▶ _The problem_
In full and word for word, give the records again.

[Stored dataset items]
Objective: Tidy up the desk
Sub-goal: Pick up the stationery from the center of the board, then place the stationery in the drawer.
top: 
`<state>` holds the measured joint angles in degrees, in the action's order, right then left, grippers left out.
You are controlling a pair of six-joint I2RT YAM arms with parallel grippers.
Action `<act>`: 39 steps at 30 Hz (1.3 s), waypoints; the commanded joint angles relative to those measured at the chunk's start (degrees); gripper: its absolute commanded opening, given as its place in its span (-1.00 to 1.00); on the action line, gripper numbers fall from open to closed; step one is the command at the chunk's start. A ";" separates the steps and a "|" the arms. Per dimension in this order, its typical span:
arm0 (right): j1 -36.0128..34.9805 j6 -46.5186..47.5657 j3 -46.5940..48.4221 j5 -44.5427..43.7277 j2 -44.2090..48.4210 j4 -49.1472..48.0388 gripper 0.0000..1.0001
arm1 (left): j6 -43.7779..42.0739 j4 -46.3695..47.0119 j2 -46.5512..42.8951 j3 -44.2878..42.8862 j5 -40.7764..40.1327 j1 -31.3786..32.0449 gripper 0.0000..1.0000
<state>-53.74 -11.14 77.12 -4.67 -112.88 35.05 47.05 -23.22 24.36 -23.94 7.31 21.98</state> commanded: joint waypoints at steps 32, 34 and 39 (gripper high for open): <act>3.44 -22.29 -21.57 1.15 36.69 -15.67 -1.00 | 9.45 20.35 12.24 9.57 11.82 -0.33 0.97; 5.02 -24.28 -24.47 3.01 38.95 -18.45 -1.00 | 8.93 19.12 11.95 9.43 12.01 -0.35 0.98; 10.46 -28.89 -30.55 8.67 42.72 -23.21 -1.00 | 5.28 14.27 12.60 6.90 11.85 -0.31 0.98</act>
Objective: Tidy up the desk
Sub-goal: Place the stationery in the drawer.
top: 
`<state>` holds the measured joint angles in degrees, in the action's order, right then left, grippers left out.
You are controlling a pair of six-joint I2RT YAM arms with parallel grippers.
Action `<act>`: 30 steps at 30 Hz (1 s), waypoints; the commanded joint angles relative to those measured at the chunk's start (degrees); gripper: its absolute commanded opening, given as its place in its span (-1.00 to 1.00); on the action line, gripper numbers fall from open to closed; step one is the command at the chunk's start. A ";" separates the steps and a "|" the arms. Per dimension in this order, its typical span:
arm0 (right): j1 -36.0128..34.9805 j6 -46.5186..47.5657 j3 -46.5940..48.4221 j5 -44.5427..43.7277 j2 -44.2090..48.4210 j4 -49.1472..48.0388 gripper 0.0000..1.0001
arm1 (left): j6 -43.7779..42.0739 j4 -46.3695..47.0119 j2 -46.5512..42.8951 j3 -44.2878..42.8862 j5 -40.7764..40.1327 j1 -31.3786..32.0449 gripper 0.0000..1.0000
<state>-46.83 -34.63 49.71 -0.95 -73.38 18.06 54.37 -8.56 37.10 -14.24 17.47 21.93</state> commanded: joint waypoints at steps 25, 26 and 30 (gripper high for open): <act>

▶ _Solution_
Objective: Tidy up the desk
Sub-goal: Pick up the stationery from the center of the board, then place the stationery in the drawer.
top: 
`<state>` holds the measured joint angles in degrees, in the action's order, right then left, grippers left out.
You are controlling a pair of six-joint I2RT YAM arms with parallel grippers.
Action `<act>`: 39 steps at 30 Hz (1.3 s), waypoints; the commanded joint angles relative to those measured at the chunk's start (degrees); gripper: its absolute commanded opening, given as its place in its span (-1.00 to 1.00); on the action line, gripper numbers fall from open to closed; step one is the command at the chunk's start. A ";" separates the steps and a "|" the arms. Per dimension in this order, its typical span:
arm0 (right): j1 -36.0128..34.9805 j6 -46.5186..47.5657 j3 -46.5940..48.4221 j5 -44.5427..43.7277 j2 -44.2090..48.4210 j4 -49.1472..48.0388 gripper 0.0000..1.0001
arm1 (left): j6 -43.7779..42.0739 j4 -46.3695..47.0119 j2 -46.5512..42.8951 j3 -44.2878..42.8862 j5 -40.7764..40.1327 j1 -31.3786..32.0449 gripper 0.0000..1.0000
<state>-53.74 -11.14 77.12 -4.67 -112.88 35.05 47.05 -23.22 24.36 -23.94 7.31 21.98</state> commanded: joint waypoints at steps 32, 34 and 39 (gripper high for open): <act>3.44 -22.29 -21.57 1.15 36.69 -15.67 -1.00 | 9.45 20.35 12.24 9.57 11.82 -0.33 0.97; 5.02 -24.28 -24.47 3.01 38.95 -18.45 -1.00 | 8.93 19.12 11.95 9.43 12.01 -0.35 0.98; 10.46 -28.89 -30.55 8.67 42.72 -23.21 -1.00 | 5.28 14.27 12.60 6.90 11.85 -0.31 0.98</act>
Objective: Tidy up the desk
Sub-goal: Place the stationery in the drawer.
top: 
`<state>` holds the measured joint angles in degrees, in the action's order, right then left, grippers left out.
You are controlling a pair of six-joint I2RT YAM arms with parallel grippers.
Action `<act>`: 30 steps at 30 Hz (1 s), waypoints; the commanded joint angles relative to those measured at the chunk's start (degrees); gripper: its absolute commanded opening, given as its place in its span (-1.00 to 1.00); on the action line, gripper numbers fall from open to closed; step one is the command at the chunk's start. A ";" separates the steps and a "|" the arms. Per dimension in this order, its typical span:
arm0 (right): j1 -36.0128..34.9805 j6 -46.5186..47.5657 j3 -46.5940..48.4221 j5 -44.5427..43.7277 j2 -44.2090..48.4210 j4 -49.1472..48.0388 gripper 0.0000..1.0001
arm1 (left): j6 -43.7779..42.0739 j4 -46.3695..47.0119 j2 -46.5512..42.8951 j3 -44.2878..42.8862 j5 -40.7764..40.1327 j1 -31.3786..32.0449 gripper 0.0000..1.0000
<state>-46.83 -34.63 49.71 -0.95 -73.38 18.06 54.37 -8.56 37.10 -14.24 17.47 21.93</state> commanded: joint waypoints at steps 25, 26 and 30 (gripper high for open): <act>

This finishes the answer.